Task requirements:
No pictures belong in the copy. Restate the rest of the data exactly.

Data excerpt:
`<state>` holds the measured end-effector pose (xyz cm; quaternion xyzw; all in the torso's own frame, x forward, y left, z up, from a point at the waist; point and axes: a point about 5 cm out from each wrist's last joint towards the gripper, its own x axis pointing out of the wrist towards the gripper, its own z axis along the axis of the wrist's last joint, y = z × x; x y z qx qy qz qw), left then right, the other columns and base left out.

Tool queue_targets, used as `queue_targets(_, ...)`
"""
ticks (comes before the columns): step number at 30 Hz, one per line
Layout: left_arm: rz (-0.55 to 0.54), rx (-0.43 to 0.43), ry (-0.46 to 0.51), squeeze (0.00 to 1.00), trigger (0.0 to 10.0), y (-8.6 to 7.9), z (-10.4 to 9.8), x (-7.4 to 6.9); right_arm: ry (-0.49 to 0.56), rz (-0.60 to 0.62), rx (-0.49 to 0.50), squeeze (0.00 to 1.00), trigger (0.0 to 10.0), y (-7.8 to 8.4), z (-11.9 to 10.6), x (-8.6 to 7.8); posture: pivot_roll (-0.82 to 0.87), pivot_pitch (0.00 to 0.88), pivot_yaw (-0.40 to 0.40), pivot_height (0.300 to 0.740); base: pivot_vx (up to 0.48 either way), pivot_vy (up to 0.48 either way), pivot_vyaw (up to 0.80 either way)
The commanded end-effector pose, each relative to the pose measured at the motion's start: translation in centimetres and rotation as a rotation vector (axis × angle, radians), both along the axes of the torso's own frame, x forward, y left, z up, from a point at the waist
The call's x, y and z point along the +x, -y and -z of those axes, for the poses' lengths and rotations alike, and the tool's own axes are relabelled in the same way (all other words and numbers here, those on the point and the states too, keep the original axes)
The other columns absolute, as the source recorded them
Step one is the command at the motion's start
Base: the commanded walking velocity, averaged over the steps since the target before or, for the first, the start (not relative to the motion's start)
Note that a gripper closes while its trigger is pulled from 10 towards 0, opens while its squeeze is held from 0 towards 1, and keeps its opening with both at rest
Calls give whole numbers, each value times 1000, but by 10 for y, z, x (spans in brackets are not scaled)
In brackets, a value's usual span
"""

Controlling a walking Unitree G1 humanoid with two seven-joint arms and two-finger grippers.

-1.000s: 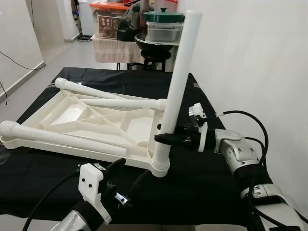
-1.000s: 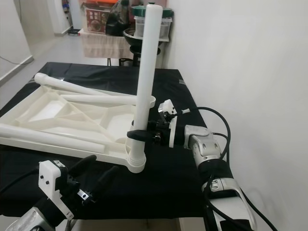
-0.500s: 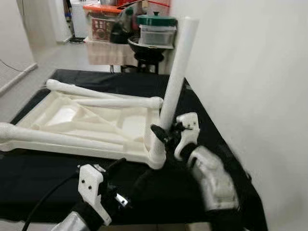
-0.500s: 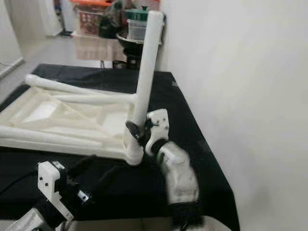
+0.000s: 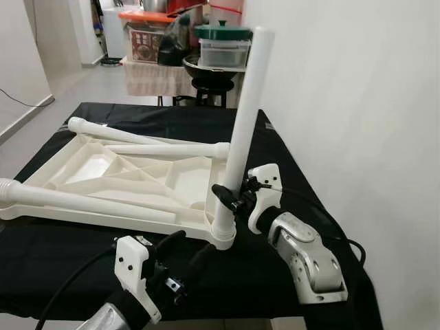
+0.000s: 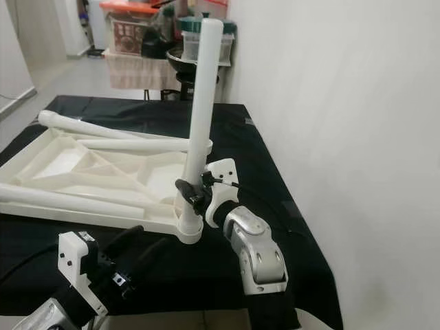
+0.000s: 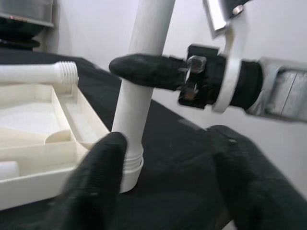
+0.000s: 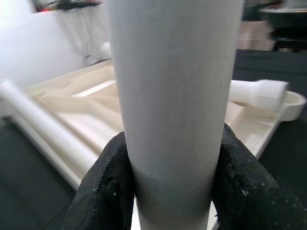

Response to this task:
`<state>` holds the measured end-effector pose (xyz cm; quaternion xyzw; all in the torso's own frame, x forward, y left, z up, from a point at the waist; point and axes: a point about 5 cm out from each wrist's last joint towards the gripper, its own x axis pointing out of the wrist towards the gripper, its own z axis along the axis of the wrist's last joint, y = z × x; x y z qx qy qz qw), left then right, the other columns and base left out.

Tool queue_targets, used as `queue_targets(_, ...)`
"""
ticks (comes before the columns): step number at 30 Hz, one per line
Layout: left_arm: rz (-0.55 to 0.54), rx (-0.43 to 0.43), ry (-0.46 to 0.51), squeeze (0.00 to 1.00), trigger (0.0 to 10.0), y (-8.6 to 7.9), z (-10.4 to 9.8), x (-7.4 to 6.9); right_arm: ry (-0.49 to 0.56), rz (-0.60 to 0.62), rx (-0.49 to 0.50), squeeze (0.00 to 1.00), trigger (0.0 to 10.0), y (-7.8 to 8.4), z (-11.9 to 10.6), x (-8.6 to 7.8); posture: pivot_roll (-0.82 to 0.87), pivot_pitch (0.00 to 0.88), pivot_yaw (-0.40 to 0.40), pivot_height (0.300 to 0.740); base: pivot_vx (up to 0.48 either way), pivot_vy (up to 0.48 either way), pivot_vyaw (up to 0.80 either way)
The commanded end-effector pose, each relative to the pose measured at the motion's start: translation in centimetres and rotation as a rotation vector (axis × angle, radians), both along the axes of the torso's own frame, x forward, y left, z up, from a point at the waist
The call's x, y and z point along the +x, -y and -z of those axes, for the poses' lengths and rotations alike, and the tool's own axes are relabelled in the same way (all other words and numbers here, those on the point and the states too, keep the original axes)
The other columns absolute, as the source recorded them
Step one is the command at the motion's start
Base: the commanded walking velocity, averaged over the steps since the target before or, for the first, the start (not relative to the motion's start)
Note that a gripper closes while its trigger is pulled from 10 towards 0, opens while its squeeze is held from 0 towards 1, and keeps its opening with both at rest
Calls give whole numbers, each value times 1000, but by 10 for y, z, x (spans in brackets are not scaled)
In brackets, a value's usual span
"""

Controlling a walking Unitree G1 humanoid with two seven-joint arms and two-finger grippers.

-1.000s: 
-1.000s: 
-0.500s: 
-0.500s: 
+0.000s: 
+0.000s: 
+0.000s: 
+0.000s: 

This exercise is now fully answered.